_Instructions to follow:_ Only one stretch of the data is wanted: the line containing "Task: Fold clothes", the line containing "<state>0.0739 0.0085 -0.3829", and every line between them, copied exactly.

_Data below:_
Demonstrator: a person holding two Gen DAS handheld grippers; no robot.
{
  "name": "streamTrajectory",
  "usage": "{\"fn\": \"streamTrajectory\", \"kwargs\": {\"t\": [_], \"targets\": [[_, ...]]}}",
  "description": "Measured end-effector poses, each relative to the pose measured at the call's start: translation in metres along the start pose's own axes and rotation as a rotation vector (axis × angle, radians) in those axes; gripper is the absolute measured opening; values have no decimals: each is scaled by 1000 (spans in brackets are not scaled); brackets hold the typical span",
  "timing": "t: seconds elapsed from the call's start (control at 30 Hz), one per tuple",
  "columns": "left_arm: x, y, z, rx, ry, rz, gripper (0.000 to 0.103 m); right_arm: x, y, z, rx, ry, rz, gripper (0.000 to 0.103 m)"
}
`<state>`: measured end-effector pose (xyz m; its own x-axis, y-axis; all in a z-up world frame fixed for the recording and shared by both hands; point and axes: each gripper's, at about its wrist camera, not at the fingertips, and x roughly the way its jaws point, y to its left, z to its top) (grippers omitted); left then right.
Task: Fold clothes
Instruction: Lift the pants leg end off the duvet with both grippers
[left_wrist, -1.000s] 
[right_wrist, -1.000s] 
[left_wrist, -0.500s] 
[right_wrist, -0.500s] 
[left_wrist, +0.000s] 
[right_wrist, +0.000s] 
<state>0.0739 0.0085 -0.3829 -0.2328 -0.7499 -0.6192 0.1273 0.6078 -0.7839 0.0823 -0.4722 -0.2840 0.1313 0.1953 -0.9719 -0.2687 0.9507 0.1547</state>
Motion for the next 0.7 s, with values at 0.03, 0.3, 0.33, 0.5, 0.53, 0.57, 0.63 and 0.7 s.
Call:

_Completed task:_
Task: Fold clothes
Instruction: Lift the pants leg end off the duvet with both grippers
[left_wrist, -1.000s] 
[right_wrist, -1.000s] 
[left_wrist, -0.500s] 
[right_wrist, -0.500s] 
[left_wrist, +0.000s] 
[right_wrist, +0.000s] 
<state>0.0739 0.0085 -0.3829 -0.2328 -0.7499 -0.6192 0.1273 0.6078 -0.7839 0.0823 -0.4722 -0.2840 0.1313 0.1953 -0.9719 -0.2687 0.9507 0.1547</state>

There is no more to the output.